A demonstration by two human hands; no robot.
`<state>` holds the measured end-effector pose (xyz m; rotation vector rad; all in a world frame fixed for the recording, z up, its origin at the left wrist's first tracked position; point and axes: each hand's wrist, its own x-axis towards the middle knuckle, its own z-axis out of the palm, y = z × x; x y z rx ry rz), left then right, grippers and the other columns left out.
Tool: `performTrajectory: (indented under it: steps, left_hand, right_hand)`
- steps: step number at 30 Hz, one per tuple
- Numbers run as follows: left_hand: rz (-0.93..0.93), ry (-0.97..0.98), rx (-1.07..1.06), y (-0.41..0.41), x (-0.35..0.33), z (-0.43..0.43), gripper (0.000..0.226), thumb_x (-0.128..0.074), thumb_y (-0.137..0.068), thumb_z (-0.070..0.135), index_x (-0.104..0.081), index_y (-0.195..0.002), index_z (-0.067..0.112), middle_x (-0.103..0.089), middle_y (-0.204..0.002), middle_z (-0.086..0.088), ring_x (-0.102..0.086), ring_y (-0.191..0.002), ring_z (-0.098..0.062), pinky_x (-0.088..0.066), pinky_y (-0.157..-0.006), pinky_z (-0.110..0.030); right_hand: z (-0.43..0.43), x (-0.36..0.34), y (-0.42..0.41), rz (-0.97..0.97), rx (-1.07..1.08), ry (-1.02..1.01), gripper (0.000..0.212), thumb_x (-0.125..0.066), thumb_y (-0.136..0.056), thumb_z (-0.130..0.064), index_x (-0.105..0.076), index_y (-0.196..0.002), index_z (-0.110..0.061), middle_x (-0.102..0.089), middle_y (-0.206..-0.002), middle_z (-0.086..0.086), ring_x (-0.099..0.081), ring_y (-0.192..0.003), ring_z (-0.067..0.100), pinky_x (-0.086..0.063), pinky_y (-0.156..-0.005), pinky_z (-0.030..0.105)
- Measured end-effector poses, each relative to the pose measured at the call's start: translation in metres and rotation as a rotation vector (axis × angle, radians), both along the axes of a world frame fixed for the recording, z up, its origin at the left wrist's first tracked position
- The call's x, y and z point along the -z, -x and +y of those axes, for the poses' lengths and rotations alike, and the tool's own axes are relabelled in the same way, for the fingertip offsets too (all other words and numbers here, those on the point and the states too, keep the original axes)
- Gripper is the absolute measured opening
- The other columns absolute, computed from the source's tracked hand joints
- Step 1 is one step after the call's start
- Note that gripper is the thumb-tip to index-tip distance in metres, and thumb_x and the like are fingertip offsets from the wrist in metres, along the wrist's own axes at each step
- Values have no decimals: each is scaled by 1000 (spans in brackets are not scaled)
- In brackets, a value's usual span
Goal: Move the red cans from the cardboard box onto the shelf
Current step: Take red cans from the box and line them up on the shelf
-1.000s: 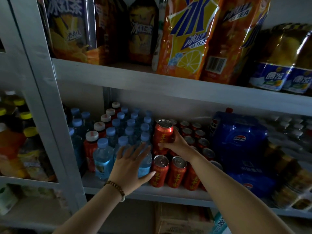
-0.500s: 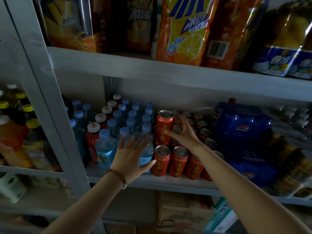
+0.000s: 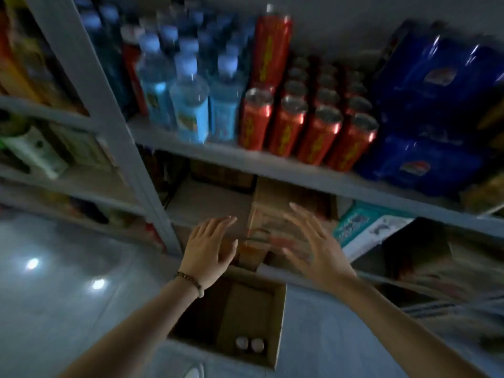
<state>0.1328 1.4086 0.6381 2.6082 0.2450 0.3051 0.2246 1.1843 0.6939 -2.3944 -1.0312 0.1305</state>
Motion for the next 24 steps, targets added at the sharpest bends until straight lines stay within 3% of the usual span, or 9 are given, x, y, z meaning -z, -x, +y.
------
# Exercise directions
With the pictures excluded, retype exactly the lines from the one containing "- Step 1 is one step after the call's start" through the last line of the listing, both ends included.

# Solution to the exercise
- Step 1 is one step after the call's start
- Note that gripper is the thumb-tip to index-tip distance in metres, and thumb_x and the like are fingertip offsets from the wrist in metres, along the wrist's own axes at each step
- Values have no decimals: each is scaled by 1000 (spans in brackets are not scaled)
- In brackets, a value's usual span
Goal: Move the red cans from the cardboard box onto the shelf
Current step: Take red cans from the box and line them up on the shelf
-1.000s: 
-0.500s: 
+0.000s: 
<state>0.1328 1.4086 0.6381 2.6082 0.2450 0.3051 0.2246 1.1843 0.6939 -2.3944 -1.0312 0.1305</state>
Motion for the next 24 steps, targets added at the sharpest bends until straight lines stay within 3% of the usual span, or 9 are given, x, y, z meaning -z, -x, +y.

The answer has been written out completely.